Dongfeng Motor Group, on track to raise up to US$590 million in a Hong Kong IPO, stands to see its profits grow by 3 to 4% for each percentage point rise in the Chinese yuan’s value, according to Reuters, citing attendees of an investors lunch on Thursday.

Dongfeng, which makes passenger vehicles under 50-50 joint ventures with Nissan Motor , Honda and Peugeot Citroen, is set to price the deal on 30 November after closing its order book on Nov. 29, Reuters said. A trading debut is expected on Dec. 7.

“Although the company will benefit from an appreciating yuan, Dongfeng basically has no track record as it underwent several reorganisations, making its historical figures difficult to compare,” a Hong Kong fund manager, who attended the meeting, told the news agency.

Reuters said China’s yuan strengthened against the dollar on Thursday as dealers increasingly expected the central bank to allow the yuan to appreciate slightly ahead of a visit to the country by US president George W Bush from November 19.
Also, a 1% point drop in steel prices, which account for 8% of the firm’s costs, would lead to a 1% rise in Dongfeng’s profit, Merrill Lynch reportedly said.

A stronger yuan would make imported parts, which account for about 35% of Dongfeng’s total, cheaper.
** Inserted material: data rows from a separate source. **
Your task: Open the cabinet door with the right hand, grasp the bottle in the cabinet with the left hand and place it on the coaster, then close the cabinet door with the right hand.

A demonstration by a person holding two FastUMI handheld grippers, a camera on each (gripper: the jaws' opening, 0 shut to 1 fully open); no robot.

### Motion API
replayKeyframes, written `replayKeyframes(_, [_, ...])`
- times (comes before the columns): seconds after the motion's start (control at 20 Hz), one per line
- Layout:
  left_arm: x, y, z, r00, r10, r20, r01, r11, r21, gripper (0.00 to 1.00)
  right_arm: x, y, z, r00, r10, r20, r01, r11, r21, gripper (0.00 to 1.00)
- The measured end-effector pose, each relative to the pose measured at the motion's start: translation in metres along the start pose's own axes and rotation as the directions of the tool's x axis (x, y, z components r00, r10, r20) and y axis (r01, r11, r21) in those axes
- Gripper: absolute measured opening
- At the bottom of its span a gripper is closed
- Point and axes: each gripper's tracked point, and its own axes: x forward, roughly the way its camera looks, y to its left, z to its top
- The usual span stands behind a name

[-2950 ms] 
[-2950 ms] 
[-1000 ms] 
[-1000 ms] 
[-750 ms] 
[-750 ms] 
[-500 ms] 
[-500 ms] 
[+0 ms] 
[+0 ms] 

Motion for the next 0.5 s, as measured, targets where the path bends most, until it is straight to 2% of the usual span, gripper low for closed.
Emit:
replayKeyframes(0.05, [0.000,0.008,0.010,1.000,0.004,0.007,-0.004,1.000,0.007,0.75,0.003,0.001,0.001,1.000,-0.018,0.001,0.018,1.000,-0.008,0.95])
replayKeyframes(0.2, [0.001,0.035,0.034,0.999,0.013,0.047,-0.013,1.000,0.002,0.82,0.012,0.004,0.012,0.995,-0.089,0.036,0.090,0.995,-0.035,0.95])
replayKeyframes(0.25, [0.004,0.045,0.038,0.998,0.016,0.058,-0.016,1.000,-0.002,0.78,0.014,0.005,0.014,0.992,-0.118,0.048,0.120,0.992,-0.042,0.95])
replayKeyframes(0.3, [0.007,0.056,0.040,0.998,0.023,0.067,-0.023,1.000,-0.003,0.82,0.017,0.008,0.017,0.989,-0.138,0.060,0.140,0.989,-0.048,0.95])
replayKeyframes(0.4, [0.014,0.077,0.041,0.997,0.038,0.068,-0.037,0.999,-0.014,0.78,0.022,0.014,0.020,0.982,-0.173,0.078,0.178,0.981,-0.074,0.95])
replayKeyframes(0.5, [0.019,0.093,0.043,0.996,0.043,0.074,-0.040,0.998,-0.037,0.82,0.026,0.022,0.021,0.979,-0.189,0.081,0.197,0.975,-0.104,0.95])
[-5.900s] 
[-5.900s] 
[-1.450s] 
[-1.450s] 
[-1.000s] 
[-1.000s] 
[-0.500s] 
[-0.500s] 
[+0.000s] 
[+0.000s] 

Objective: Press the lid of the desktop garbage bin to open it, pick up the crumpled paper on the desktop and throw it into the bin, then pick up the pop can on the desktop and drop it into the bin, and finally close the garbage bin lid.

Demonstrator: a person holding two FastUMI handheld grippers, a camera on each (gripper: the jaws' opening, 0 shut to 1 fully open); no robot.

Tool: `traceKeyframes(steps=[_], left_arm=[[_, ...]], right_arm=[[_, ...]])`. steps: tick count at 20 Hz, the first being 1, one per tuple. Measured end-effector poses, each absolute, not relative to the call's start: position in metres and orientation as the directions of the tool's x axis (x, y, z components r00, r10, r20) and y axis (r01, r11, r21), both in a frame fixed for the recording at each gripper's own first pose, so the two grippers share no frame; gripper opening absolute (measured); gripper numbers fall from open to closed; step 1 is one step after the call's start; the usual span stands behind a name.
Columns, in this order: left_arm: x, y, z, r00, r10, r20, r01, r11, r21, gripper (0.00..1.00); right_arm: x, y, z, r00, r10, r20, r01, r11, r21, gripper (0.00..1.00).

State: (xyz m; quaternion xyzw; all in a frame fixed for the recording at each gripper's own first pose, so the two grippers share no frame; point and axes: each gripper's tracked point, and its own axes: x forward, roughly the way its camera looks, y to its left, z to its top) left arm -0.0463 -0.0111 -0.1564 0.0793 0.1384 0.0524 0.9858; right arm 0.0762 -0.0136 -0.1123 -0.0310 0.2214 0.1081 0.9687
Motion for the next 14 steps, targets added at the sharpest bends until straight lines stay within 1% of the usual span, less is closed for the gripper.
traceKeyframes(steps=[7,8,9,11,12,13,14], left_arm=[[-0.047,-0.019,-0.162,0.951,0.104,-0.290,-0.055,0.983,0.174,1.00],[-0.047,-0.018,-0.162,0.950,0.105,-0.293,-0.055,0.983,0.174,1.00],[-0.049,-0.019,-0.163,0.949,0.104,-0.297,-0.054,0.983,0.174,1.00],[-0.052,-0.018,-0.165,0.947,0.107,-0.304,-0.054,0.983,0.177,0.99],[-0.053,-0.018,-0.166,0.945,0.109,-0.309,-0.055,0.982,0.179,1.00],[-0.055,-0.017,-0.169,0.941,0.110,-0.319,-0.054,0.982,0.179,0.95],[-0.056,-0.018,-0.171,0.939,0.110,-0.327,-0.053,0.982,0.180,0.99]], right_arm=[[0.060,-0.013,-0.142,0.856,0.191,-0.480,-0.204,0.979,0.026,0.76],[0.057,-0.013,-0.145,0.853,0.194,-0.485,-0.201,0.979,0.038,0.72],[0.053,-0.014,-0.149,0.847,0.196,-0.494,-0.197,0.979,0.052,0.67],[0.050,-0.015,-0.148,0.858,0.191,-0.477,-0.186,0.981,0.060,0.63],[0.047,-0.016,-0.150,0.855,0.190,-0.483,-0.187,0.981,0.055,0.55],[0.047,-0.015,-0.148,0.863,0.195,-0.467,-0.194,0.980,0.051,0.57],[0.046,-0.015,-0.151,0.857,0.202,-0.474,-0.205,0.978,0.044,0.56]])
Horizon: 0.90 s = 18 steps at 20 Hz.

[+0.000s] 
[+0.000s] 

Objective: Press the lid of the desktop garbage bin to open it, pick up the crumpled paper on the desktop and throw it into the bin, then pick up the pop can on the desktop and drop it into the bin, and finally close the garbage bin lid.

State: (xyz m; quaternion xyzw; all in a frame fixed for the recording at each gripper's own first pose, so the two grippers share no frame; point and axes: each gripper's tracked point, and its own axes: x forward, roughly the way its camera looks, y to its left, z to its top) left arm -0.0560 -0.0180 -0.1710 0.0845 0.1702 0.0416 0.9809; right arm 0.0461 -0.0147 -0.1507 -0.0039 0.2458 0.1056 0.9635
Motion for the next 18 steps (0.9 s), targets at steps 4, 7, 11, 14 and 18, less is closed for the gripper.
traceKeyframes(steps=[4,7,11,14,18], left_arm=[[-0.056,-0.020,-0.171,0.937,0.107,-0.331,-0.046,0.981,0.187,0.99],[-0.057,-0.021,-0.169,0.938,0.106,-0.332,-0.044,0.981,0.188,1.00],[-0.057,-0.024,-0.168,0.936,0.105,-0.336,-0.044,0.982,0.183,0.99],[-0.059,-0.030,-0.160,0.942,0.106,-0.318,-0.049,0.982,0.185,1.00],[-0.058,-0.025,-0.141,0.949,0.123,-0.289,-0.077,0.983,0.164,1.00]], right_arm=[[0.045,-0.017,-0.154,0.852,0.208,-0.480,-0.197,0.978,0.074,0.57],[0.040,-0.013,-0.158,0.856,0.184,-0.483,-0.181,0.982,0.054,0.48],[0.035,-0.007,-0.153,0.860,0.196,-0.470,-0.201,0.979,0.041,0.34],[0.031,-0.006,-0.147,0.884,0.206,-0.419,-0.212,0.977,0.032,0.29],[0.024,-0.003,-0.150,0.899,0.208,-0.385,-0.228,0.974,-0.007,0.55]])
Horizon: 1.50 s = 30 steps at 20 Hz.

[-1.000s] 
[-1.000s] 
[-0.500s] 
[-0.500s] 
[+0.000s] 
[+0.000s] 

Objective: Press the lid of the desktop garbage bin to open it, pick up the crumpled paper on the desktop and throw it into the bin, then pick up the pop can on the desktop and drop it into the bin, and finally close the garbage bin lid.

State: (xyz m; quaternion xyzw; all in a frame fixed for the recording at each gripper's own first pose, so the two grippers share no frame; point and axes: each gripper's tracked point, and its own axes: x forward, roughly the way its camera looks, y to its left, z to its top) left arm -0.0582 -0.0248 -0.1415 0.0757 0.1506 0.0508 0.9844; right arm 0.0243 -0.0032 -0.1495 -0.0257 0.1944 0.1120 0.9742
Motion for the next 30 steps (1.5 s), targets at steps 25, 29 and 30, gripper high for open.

But China’s number-three car maker also expects its net profit to fall by 47% this year to 1.52 billion yuan ($188 million), due partly to higher steel prices and the absence of a one-off gain, Reuters added.

The news agency noted that Dongfeng’s deal comes amid concerns on overcapacity, high fuel prices and pricing pressure but added that UBS analyst Henry Wu had lifted his growth estimates for next year as total vehicles and sedan sales in the first nine months achieved better-than-expected growth of 10% and 18%, respectively.

“After a significant share price correction in 2004 and further weakness in 2005, we believe the auto sector will start to see improvement in 2006 both in terms of earnings and share price performance,” Wu, who expects total vehicles sales to climb 12% and sedans’ sales to rise 15% next year, told Reuters.